WORK TO COMPLETE:
Each of the records below must be reproduced verbatim.

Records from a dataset

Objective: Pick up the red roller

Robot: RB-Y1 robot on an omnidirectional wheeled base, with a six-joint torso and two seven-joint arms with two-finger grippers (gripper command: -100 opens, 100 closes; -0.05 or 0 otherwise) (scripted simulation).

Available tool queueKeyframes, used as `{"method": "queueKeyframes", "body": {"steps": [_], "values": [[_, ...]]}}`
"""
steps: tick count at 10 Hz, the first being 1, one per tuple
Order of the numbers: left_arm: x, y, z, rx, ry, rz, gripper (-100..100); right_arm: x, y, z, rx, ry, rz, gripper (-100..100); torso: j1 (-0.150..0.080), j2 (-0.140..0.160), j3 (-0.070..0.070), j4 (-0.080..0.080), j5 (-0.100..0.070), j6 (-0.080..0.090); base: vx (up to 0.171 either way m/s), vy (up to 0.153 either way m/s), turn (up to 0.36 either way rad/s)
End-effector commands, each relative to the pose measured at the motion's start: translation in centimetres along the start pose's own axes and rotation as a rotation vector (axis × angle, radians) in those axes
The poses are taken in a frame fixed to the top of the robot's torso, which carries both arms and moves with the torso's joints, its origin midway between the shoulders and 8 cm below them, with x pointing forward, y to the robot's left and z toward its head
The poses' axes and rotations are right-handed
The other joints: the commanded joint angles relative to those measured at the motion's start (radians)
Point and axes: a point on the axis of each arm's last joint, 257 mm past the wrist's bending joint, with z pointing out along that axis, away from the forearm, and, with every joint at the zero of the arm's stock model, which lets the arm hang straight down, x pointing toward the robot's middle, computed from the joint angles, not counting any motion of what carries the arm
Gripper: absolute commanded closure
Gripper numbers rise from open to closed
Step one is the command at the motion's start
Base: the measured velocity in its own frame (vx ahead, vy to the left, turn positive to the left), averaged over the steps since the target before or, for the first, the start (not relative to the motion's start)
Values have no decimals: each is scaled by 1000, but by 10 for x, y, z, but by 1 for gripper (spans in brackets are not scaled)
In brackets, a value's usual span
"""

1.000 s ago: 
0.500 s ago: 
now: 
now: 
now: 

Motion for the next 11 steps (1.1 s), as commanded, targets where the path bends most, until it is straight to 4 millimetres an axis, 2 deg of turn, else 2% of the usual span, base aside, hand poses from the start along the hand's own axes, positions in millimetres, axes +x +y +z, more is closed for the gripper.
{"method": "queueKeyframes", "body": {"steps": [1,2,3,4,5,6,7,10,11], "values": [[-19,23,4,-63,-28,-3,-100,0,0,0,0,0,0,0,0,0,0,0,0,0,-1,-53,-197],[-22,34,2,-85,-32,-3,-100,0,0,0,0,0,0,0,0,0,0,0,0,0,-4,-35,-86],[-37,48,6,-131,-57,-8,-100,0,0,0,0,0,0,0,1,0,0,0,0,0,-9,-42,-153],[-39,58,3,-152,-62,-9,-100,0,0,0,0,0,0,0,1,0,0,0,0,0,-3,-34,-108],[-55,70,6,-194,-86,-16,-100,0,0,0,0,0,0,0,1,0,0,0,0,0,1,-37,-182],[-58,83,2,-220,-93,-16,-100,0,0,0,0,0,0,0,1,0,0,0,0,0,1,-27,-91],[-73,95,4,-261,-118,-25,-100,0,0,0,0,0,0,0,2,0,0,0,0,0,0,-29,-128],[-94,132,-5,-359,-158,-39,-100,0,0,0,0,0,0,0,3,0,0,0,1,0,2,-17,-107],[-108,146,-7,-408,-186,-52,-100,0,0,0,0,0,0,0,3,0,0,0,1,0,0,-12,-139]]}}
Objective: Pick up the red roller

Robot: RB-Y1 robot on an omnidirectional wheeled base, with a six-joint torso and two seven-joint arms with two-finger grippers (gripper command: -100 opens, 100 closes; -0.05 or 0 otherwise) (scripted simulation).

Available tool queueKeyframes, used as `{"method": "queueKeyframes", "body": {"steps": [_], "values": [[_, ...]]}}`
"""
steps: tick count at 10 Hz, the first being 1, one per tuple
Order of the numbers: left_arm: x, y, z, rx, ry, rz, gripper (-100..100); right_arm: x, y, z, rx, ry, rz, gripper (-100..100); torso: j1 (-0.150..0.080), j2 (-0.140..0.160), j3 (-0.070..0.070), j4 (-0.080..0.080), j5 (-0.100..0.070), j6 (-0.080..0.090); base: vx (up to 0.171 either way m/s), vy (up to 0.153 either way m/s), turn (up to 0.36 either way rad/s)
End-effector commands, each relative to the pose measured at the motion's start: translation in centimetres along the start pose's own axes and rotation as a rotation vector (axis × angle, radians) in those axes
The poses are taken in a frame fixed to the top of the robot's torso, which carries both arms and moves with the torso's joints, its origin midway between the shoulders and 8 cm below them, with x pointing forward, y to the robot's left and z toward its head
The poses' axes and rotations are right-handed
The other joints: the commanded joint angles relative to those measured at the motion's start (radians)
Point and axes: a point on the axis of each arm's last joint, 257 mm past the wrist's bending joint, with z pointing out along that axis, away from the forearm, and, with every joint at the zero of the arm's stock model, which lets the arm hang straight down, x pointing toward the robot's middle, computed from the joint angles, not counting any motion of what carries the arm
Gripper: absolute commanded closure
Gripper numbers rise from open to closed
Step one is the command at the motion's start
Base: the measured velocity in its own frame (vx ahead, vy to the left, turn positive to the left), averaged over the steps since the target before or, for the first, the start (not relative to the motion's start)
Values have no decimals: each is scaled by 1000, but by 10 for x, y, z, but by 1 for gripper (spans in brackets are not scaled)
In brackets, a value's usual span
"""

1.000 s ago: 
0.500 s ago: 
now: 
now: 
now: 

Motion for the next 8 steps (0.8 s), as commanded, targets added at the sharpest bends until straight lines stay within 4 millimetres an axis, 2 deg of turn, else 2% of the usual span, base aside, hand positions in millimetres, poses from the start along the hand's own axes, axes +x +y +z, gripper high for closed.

WRITTEN SOLUTION:
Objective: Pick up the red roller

Robot: RB-Y1 robot on an omnidirectional wheeled base, with a six-joint torso and two seven-joint arms with two-finger grippers (gripper command: -100 opens, 100 closes; -0.05 or 0 otherwise) (scripted simulation).

Available tool queueKeyframes, used as `{"method": "queueKeyframes", "body": {"steps": [_], "values": [[_, ...]]}}`
"""
steps: tick count at 10 Hz, the first being 1, one per tuple
Order of the numbers: left_arm: x, y, z, rx, ry, rz, gripper (-100..100); right_arm: x, y, z, rx, ry, rz, gripper (-100..100); torso: j1 (-0.150..0.080), j2 (-0.140..0.160), j3 (-0.070..0.070), j4 (-0.080..0.080), j5 (-0.100..0.070), j6 (-0.080..0.090); base: vx (up to 0.171 either way m/s), vy (up to 0.153 either way m/s), turn (up to 0.36 either way rad/s)
End-effector commands, each relative to the pose measured at the motion's start: translation in centimetres along the start pose's own axes and rotation as a rotation vector (axis × angle, radians) in those axes
The poses are taken in a frame fixed to the top of the robot's torso, which carries both arms and moves with the torso's joints, its origin midway between the shoulders and 8 cm below them, with x pointing forward, y to the robot's left and z toward its head
The poses' axes and rotations are right-handed
The other joints: the commanded joint angles relative to those measured at the motion's start (radians)
Point and axes: a point on the axis of each arm's last joint, 257 mm past the wrist's bending joint, with z pointing out along that axis, away from the forearm, and, with every joint at the zero of the arm's stock model, which lets the arm hang straight down, x pointing toward the robot's middle, computed from the joint angles, not counting any motion of what carries the arm
Gripper: absolute commanded closure
Gripper numbers rise from open to closed
Step one is the command at the motion's start
Base: the measured velocity in its own frame (vx ahead, vy to the left, turn positive to the left), averaged over the steps since the target before or, for the first, the start (not relative to the motion's start)
Values have no decimals: each is scaled by 1000, but by 10 for x, y, z, but by 1 for gripper (spans in brackets are not scaled)
In brackets, a value's usual span
"""

1.000 s ago: 
0.500 s ago: 
now: 
now: 
now: 

Motion for the next 11 steps (1.1 s), as commanded, targets where the path bends most, until it is straight to 4 millimetres an axis, 2 deg of turn, else 2% of the usual span, base aside, hand poses from the start along the hand's own axes, positions in millimetres, axes +x +y +z, more is closed for the gripper.
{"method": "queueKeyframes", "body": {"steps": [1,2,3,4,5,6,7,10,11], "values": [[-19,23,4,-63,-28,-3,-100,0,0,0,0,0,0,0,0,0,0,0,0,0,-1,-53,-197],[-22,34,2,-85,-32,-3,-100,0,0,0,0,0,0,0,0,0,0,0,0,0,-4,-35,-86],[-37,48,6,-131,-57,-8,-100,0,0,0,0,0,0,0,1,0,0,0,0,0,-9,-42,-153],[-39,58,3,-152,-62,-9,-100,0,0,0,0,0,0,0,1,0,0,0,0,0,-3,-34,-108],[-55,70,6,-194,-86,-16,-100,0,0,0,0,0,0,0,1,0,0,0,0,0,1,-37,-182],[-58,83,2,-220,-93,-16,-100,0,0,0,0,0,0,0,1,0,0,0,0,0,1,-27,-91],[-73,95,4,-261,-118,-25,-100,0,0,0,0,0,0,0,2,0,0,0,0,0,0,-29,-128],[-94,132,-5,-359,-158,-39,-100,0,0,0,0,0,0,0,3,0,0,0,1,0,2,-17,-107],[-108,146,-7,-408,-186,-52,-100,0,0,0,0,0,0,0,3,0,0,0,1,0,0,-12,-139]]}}
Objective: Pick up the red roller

Robot: RB-Y1 robot on an omnidirectional wheeled base, with a six-joint torso and two seven-joint arms with two-finger grippers (gripper command: -100 opens, 100 closes; -0.05 or 0 otherwise) (scripted simulation).

Available tool queueKeyframes, used as `{"method": "queueKeyframes", "body": {"steps": [_], "values": [[_, ...]]}}`
"""
steps: tick count at 10 Hz, the first being 1, one per tuple
Order of the numbers: left_arm: x, y, z, rx, ry, rz, gripper (-100..100); right_arm: x, y, z, rx, ry, rz, gripper (-100..100); torso: j1 (-0.150..0.080), j2 (-0.140..0.160), j3 (-0.070..0.070), j4 (-0.080..0.080), j5 (-0.100..0.070), j6 (-0.080..0.090); base: vx (up to 0.171 either way m/s), vy (up to 0.153 either way m/s), turn (up to 0.36 either way rad/s)
End-effector commands, each relative to the pose measured at the motion's start: translation in centimetres along the start pose's own axes and rotation as a rotation vector (axis × angle, radians) in those axes
The poses are taken in a frame fixed to the top of the robot's torso, which carries both arms and moves with the torso's joints, its origin midway between the shoulders and 8 cm below them, with x pointing forward, y to the robot's left and z toward its head
The poses' axes and rotations are right-handed
The other joints: the commanded joint angles relative to those measured at the motion's start (radians)
Point and axes: a point on the axis of each arm's last joint, 257 mm past the wrist's bending joint, with z pointing out along that axis, away from the forearm, and, with every joint at the zero of the arm's stock model, which lets the arm hang straight down, x pointing toward the robot's middle, computed from the joint angles, not counting any motion of what carries the arm
Gripper: absolute commanded closure
Gripper numbers rise from open to closed
Step one is the command at the motion's start
Base: the measured velocity in its own frame (vx ahead, vy to the left, turn positive to the left), averaged over the steps since the target before or, for the first, the start (not relative to the motion's start)
Values have no decimals: each is scaled by 1000, but by 10 for x, y, z, but by 1 for gripper (spans in brackets are not scaled)
In brackets, a value's usual span
"""

1.000 s ago: 
0.500 s ago: 
now: 
now: 
now: 

Motion for the next 8 steps (0.8 s), as commanded, targets added at the sharpest bends until straight lines stay within 4 millimetres an axis, 2 deg of turn, else 2% of the usual span, base aside, hand positions in millimetres, poses from the start along the hand's own axes, axes +x +y +z, gripper high for closed.

Nothing remains to add to the output.